*** Dataset extract ***

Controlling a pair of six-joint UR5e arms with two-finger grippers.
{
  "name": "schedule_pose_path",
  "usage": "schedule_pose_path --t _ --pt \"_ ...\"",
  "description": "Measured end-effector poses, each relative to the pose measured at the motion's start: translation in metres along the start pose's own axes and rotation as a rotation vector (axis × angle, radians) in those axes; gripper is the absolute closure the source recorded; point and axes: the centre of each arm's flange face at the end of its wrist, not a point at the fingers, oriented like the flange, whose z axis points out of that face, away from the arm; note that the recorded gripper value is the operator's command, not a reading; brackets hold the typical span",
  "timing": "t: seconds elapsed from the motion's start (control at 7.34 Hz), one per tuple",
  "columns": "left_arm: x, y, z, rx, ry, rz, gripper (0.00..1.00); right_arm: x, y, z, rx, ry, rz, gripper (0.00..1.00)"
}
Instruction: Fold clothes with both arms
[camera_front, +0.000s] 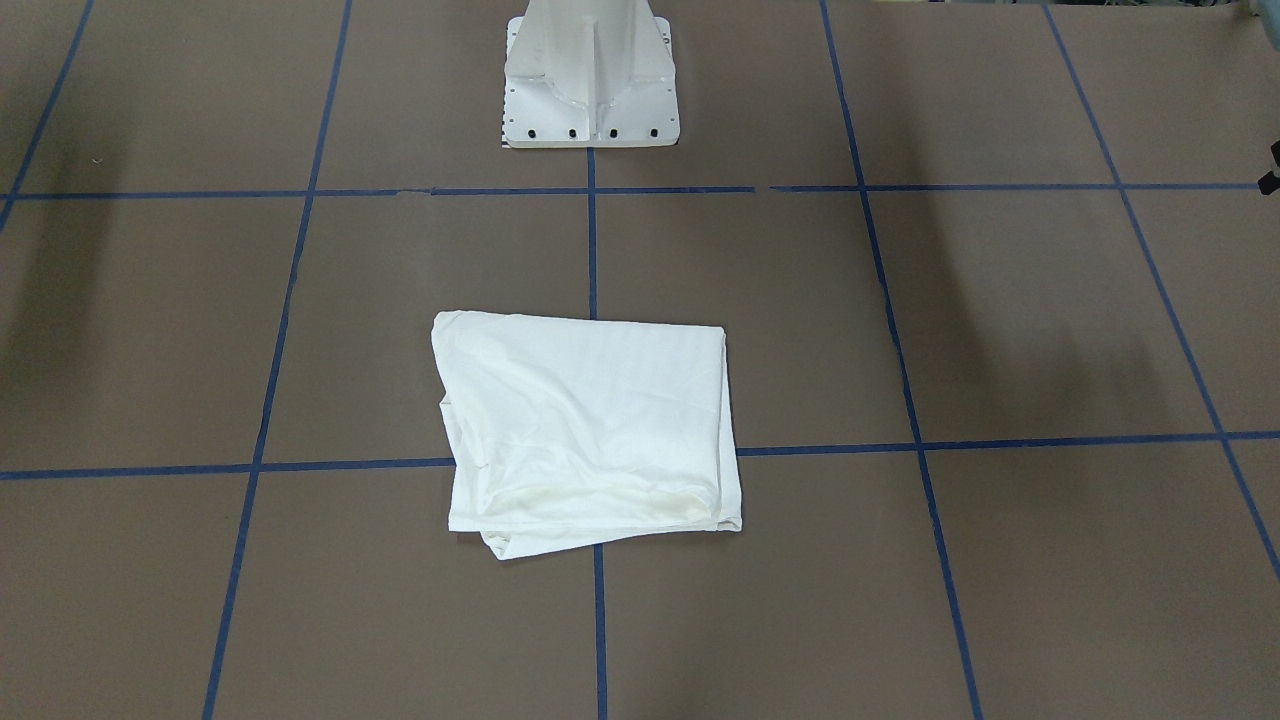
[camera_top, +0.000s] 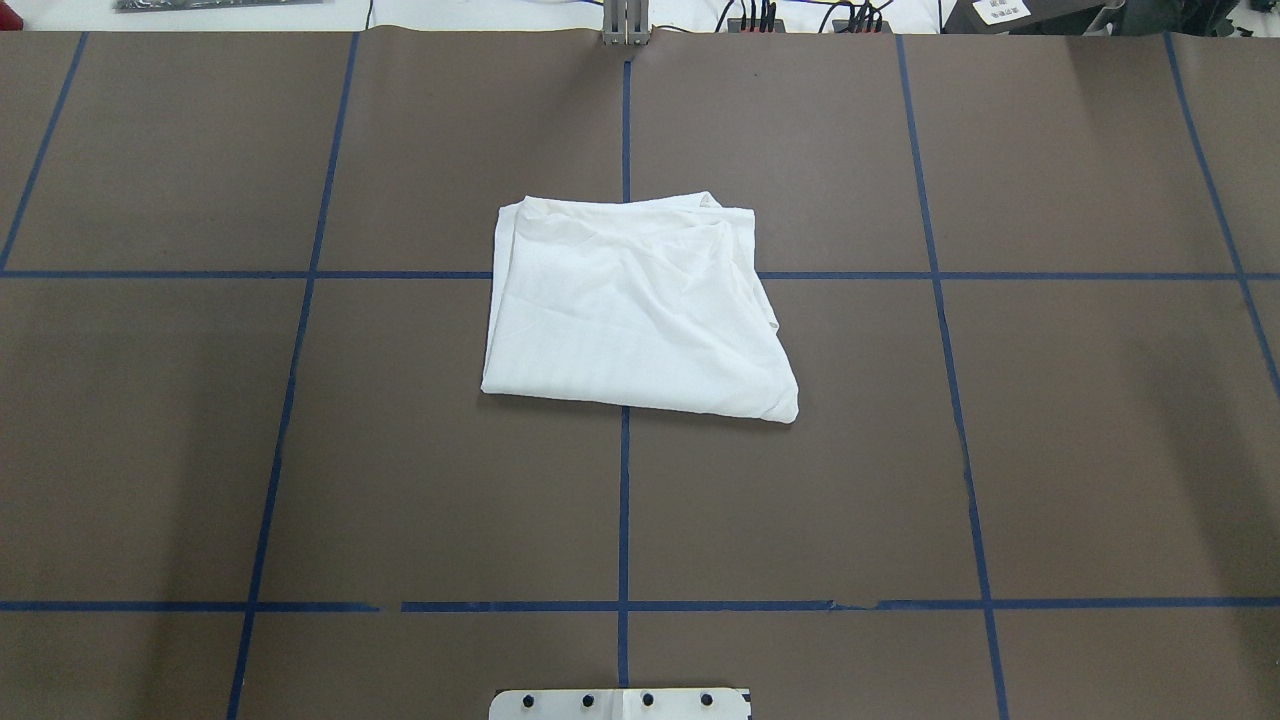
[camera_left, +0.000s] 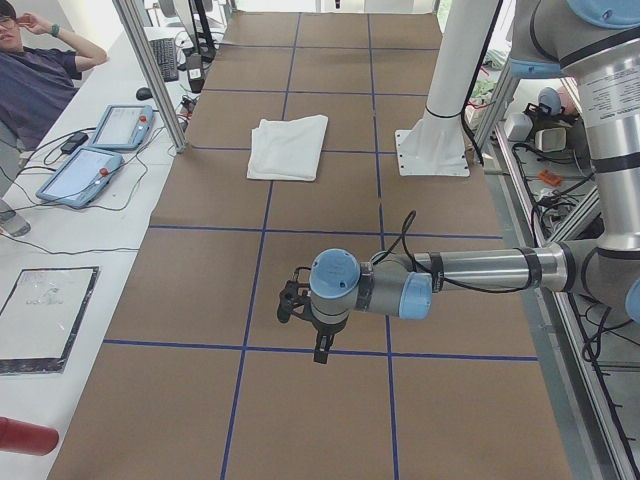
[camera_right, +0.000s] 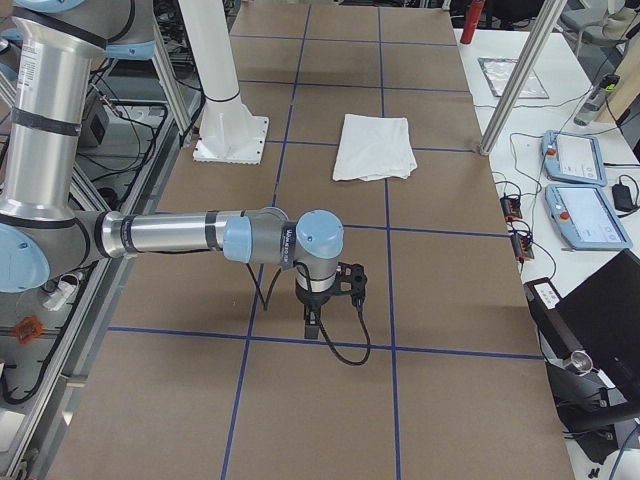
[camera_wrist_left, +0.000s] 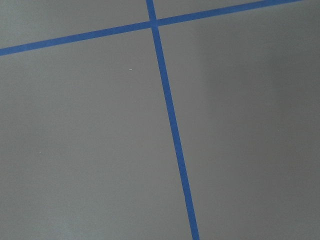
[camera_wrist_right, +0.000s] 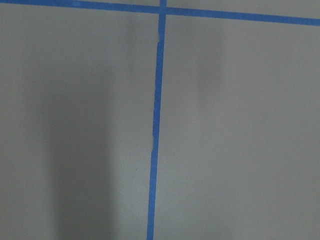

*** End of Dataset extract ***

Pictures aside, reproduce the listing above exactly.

Controlling a pair of six-joint UR5e arms with two-finger grippers.
{
  "name": "schedule_pose_path",
  "usage": "schedule_pose_path --t _ --pt \"_ ...\"",
  "description": "Measured end-effector poses, each relative to the pose measured at the motion's start: translation in metres along the start pose's own axes and rotation as a rotation vector (axis × angle, radians) in those axes; gripper is the absolute closure the source recorded; point and axes: the centre of each arm's flange face at the end of its wrist, not a point at the fingers, oriented like the flange, whose z axis points out of that face, away from the arm; note that the recorded gripper value is the operator's command, not a reading; brackets hold the typical span",
  "timing": "t: seconds elapsed from the motion's start (control at 7.34 Hz), one per tuple",
  "columns": "left_arm: x, y, z, rx, ry, rz, gripper (0.00..1.00); right_arm: x, y, z, rx, ry, rz, gripper (0.00..1.00)"
}
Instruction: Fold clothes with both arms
[camera_front, +0.000s] 
[camera_top, +0.000s] 
[camera_left, +0.000s] 
[camera_right, +0.000s] 
[camera_wrist_left, +0.000s] 
[camera_wrist_right, +0.000s] 

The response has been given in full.